* Brief *
Reproduce exactly the lines from the one containing "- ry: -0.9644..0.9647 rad" through the last line of the records below, both included. Leave out any pictures.
(Beginning of Provided information)
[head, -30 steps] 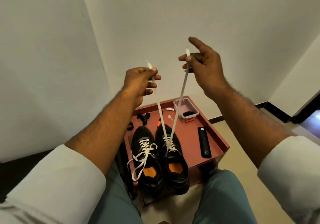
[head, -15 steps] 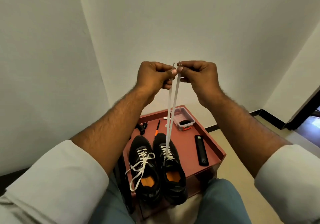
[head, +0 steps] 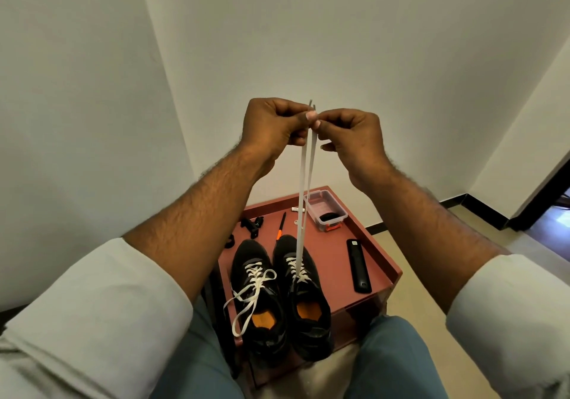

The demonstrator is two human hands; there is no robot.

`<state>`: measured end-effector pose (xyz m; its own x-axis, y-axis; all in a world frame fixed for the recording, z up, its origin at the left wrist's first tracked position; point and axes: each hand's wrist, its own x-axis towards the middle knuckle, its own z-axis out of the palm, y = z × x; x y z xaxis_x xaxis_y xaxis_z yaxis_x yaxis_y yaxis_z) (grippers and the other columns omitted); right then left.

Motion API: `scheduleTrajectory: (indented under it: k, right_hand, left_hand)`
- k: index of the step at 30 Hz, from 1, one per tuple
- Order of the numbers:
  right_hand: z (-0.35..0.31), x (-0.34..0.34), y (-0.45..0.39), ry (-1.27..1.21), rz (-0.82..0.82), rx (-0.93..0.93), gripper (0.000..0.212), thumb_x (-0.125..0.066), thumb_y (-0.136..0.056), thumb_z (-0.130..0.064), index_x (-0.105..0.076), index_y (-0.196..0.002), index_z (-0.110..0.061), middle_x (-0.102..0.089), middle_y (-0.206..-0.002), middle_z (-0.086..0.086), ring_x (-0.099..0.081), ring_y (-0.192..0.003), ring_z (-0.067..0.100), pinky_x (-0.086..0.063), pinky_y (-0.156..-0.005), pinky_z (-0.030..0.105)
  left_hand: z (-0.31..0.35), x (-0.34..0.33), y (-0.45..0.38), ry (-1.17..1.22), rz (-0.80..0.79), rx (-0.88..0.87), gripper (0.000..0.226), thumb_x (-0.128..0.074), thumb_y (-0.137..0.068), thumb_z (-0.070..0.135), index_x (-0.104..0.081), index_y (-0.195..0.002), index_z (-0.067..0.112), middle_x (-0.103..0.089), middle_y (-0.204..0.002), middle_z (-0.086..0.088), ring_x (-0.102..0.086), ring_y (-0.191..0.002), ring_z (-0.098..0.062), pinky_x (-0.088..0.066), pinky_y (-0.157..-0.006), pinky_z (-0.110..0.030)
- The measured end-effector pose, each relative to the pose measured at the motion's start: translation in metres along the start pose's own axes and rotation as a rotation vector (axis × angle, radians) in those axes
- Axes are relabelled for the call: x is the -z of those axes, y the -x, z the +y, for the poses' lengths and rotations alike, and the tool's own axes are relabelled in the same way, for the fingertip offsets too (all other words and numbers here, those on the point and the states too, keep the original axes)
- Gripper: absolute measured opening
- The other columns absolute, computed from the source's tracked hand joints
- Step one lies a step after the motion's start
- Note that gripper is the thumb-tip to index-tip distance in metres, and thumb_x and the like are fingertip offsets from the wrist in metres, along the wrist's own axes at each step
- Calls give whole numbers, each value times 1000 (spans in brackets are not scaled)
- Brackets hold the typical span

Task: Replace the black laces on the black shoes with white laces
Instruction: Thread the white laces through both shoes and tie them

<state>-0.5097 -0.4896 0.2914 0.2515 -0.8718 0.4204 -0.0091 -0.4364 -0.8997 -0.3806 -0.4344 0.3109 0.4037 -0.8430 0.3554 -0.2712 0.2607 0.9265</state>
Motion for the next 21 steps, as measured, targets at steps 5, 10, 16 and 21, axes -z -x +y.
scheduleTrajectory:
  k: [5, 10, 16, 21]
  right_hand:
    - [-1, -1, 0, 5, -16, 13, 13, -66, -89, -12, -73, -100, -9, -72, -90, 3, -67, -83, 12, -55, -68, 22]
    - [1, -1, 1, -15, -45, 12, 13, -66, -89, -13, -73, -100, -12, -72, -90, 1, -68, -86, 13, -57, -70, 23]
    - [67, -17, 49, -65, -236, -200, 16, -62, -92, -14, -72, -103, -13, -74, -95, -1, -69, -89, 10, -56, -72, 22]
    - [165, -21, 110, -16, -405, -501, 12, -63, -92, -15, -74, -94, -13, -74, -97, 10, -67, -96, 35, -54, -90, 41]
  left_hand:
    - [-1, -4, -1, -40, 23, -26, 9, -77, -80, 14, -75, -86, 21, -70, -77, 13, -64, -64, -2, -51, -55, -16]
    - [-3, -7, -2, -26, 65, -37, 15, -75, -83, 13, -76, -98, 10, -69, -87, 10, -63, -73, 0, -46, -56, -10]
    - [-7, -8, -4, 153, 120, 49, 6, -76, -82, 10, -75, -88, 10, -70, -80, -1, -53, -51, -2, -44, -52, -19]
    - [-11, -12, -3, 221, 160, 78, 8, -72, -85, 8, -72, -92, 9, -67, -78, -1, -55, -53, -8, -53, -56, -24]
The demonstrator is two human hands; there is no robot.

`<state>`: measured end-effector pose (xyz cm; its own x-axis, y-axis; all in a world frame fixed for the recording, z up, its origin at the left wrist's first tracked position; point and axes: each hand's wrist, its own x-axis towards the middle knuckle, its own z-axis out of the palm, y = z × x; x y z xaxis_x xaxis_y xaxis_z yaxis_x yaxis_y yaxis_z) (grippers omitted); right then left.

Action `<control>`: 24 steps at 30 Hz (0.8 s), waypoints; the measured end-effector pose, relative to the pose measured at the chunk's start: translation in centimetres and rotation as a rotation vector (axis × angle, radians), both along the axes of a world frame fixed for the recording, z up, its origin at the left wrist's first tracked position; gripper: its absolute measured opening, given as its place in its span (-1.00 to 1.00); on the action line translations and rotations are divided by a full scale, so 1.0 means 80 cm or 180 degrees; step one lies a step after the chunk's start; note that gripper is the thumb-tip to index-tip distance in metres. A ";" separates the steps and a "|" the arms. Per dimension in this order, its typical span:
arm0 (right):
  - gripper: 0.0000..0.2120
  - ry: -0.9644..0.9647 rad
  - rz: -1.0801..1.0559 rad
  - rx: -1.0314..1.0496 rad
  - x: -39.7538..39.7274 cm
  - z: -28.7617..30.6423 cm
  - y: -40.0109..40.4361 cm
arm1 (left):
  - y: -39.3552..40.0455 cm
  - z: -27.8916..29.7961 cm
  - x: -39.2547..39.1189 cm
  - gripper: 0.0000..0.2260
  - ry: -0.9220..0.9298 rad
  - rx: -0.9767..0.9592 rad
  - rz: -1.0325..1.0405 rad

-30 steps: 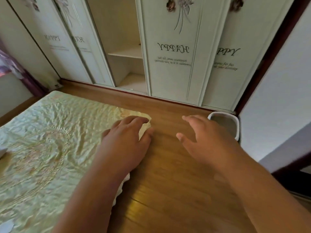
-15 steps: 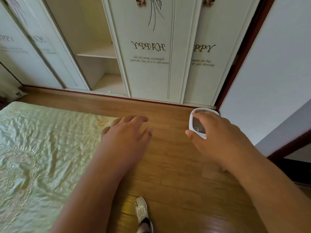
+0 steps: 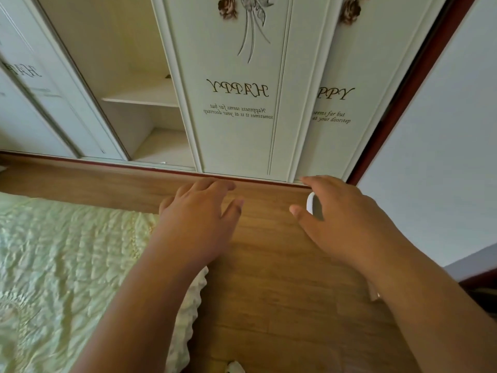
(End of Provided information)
* Output *
  - ry: -0.9644..0.9647 rad
  - rz: -1.0801..1.0559 rad
  - rx: -1.0314..1.0496 rad
  - x: -39.7538..39.7274 cm
  - z: -28.7617..30.6423 cm
  - y: -40.0109..40.4361 cm
arm1 (left):
  - y: -39.3552..40.0455 cm
  - z: -27.8916..29.7961 cm
  - x: -39.2547..39.1189 cm
  - gripper: 0.0000..0.2260
  - ry: -0.9220..0.9298 rad
  - rx: -0.9767..0.9592 rad
  - rz: -1.0325..1.0405 rad

-30 steps: 
-15 steps: 
+0 steps: 

The full answer has been given.